1 4 — _ Table (7): Reference Method A by Nace test Fig. 5] Loading stress value in MPa 1 > 60 no i 9% for hydrogen CO] (psi | h pH squared) [x [ve [A] tm | Lem 0 |v |e |B tcs C0 [oem Xone | sss XT pan * Comparative example The results obtained with the reference symbols A and 3 for the steels according to the invention were lie in contrast to those indicated by the reference symbols © D5 of the comparison steels. © The steel according to the invention is used in particular to obtain products for work in the exploration and production of hydrocarbon fields; For example, it is used in packaging; pipes; risers; pipes, all drilling collars or as additional materials for previous products.

Claims (2)

And 1 - Elements of protection 1-1 low alloy steel with Alle yield strength and stress cracking behavior lies sulphide Y is characterized by containing by weight: ¥ eiCarbon 7.7 to 7.6 Joo to 7 0.1 from: Silicon Silicon; © Mn 1180880656 : from 7.1 to JN “Jil or 70.07: Phosphorus Fever 3 1 sulfur: 0) or less Chromium: from 7.3 to 1 JY to 7 0. From: Molybdenum Molybdenum 4 Jay to 70.00 from: Aluminum Ve vo to 70.1 from: Vanadium 11 ogee From 70.01 to : Niobium VY (Le) From zero to : Titanium VY JY From 70.7 to: Tungsten 04 Jil or 7.00: Nitrogen 1 The remainder of the chemical composition of the steel mentioned in VY iron and impurities or residues resulting from or necessary for the production and casting of steel.
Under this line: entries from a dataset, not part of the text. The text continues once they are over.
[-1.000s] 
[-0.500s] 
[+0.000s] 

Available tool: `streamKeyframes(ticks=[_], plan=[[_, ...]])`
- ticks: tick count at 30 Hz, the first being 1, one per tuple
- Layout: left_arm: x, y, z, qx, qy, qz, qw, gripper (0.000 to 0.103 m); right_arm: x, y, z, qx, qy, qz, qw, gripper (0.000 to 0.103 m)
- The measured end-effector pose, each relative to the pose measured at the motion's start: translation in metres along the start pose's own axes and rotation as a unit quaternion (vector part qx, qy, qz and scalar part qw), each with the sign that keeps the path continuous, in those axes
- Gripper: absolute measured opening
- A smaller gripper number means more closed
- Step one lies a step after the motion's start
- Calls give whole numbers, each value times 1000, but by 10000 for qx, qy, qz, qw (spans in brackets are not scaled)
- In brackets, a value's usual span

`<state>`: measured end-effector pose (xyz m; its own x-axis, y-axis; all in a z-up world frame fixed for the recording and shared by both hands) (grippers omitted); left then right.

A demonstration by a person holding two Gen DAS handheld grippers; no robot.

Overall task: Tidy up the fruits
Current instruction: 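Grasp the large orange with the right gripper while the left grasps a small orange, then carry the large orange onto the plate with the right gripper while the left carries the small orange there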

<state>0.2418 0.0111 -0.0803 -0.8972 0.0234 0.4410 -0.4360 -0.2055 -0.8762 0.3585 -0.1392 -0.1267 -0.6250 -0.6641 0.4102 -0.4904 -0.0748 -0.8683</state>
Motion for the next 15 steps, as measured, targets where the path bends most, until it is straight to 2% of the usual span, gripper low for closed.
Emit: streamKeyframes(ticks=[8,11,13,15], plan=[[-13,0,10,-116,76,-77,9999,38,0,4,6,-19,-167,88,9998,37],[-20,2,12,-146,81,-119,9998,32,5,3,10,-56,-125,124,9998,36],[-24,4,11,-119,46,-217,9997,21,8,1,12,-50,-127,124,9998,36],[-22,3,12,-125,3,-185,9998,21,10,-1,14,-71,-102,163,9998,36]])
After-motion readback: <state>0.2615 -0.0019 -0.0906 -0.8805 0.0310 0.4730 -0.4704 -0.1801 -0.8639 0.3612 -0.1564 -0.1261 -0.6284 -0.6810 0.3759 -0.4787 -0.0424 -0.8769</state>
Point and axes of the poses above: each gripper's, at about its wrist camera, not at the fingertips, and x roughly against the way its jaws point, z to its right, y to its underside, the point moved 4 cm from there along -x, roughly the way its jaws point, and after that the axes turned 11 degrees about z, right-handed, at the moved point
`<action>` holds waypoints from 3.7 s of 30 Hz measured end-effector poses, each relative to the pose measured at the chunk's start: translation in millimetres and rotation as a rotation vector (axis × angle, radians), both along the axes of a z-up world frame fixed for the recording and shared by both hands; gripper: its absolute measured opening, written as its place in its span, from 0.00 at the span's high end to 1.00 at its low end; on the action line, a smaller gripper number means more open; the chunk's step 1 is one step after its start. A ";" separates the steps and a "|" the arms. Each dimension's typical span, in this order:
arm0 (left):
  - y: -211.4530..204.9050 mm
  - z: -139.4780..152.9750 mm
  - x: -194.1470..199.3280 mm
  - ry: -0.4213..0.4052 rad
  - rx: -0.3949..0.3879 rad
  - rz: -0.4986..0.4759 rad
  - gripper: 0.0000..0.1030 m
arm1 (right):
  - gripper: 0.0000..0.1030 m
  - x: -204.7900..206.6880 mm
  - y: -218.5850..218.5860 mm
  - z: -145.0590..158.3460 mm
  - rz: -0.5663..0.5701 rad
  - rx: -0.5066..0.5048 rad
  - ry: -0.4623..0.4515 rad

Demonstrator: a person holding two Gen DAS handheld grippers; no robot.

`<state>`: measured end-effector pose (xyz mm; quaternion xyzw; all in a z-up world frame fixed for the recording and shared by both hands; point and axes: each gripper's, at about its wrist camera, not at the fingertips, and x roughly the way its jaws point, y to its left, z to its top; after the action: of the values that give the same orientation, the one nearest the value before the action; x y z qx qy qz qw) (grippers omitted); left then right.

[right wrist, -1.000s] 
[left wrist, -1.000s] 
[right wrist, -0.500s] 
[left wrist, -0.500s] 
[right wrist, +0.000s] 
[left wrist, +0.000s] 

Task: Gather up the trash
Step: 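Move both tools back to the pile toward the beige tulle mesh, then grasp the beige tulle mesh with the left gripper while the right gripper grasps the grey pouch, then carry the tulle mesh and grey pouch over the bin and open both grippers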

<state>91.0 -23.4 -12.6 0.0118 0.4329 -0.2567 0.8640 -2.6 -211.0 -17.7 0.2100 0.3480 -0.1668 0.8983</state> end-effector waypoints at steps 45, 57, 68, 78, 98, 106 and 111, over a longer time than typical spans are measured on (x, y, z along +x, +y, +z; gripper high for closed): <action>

Y 1 - steel according to the previous protection element; It is characterized by the carbon content ranging from 70.7 to Jot 71 1 vary © - steel steel according to any of the claims Bl) is characterized as carbon content ranging from Ley XY to VAR steel Wi - 4 1 according to any of the previous claims; It is characterized by the fact that the carbon content ranges from Jaen Ales 1 © - steel according to the claim (1); ob is distinguished by the molybdenum content ranging from 0.4 7 to Joon 1 1 - steel steel according to any of the preceding claims; it is characterized by the sulfur content being 2,807 or less. 1 “- steel E in accordance with any of the preceding claims; It is characterized that the aluminum content is 705001 Y to 0” J v, A) - steel according to any of the foregoing protections; It is distinguished that the vanadium content is 7001 to 1 Jo 1 - Steel E©” in accordance with any of the previous protections; It is distinguished that the content of niobium is 70509 "to Joey 0 1 - steel according to any of the previous protection elements; it is distinguished that the content of tungsten is 0 7 to 70.1 S7 \ — 11 1 - steel according to any of the above protections; It is ha-treated with a "yield strength" of ANY MPa YO (1 psi) or greater.